_TASK STATEMENT_:
Without the pictures, extract every line from the start of the material to the line containing "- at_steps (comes", both ends included.

* * * * *

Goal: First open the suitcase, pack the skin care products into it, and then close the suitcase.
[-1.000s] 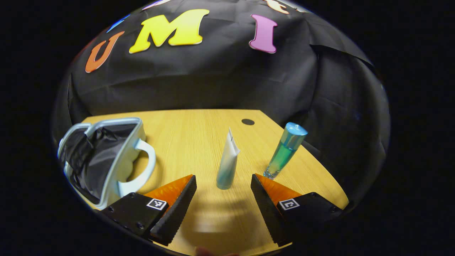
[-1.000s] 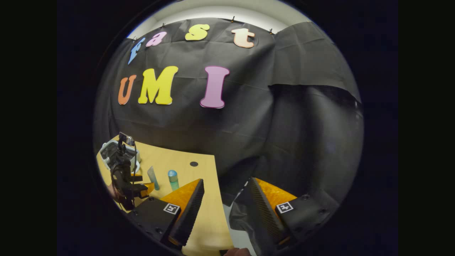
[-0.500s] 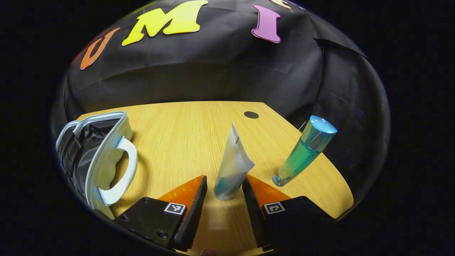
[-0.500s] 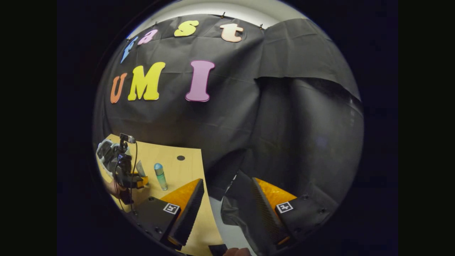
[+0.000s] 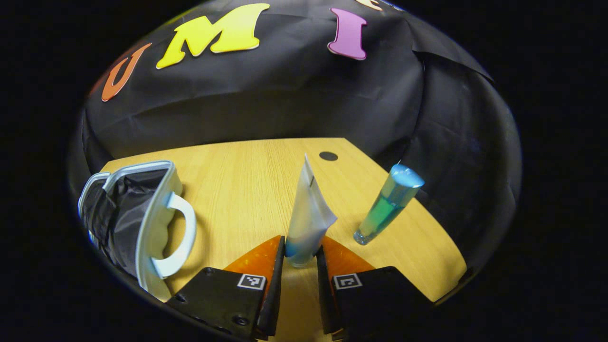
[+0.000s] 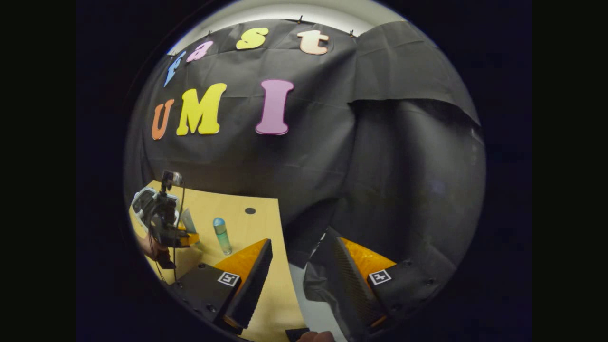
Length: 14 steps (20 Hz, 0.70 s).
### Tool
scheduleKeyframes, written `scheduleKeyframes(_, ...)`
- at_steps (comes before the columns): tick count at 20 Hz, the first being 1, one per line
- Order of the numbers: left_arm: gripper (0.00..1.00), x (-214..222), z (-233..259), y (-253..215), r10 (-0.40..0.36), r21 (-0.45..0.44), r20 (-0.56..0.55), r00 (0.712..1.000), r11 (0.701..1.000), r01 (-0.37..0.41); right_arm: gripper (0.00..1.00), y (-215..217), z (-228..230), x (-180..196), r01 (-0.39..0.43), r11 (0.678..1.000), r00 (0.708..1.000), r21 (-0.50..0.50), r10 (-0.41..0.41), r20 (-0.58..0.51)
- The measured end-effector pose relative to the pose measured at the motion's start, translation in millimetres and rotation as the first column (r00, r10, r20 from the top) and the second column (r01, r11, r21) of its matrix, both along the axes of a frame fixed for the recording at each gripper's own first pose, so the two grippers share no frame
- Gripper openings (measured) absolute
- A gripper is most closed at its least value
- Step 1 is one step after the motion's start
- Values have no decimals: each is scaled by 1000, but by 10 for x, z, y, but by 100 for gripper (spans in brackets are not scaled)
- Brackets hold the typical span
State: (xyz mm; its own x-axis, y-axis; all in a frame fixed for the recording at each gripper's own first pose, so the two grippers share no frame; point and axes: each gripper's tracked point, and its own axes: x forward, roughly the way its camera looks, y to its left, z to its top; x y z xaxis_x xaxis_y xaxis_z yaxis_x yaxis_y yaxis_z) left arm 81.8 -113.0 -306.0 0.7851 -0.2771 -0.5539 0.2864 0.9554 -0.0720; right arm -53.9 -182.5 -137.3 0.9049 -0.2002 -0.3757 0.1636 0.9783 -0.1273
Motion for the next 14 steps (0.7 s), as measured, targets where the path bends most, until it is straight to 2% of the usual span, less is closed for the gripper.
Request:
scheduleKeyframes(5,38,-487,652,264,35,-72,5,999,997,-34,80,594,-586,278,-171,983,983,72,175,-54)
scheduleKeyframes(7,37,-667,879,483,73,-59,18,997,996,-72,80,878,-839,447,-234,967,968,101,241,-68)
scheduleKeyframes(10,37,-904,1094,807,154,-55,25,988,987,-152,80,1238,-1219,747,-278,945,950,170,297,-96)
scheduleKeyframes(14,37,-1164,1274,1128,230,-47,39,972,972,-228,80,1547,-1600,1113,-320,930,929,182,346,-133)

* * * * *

_WRITTEN REPLY_:
Goal: First open the suitcase, pack the skin care products into it, and then close the suitcase.
[-1.000s] 
[-1.000s] 
[-0.500s] 
[-0.500s] 
[+0.000s] 
[+0.000s] 
Length: 14 steps (20 Hz, 0.70 s).
### Tool
scheduleKeyframes, written `scheduleKeyframes(_, ...)`
- at_steps (comes before the columns): tick count at 20 Hz, the first being 1, one per line

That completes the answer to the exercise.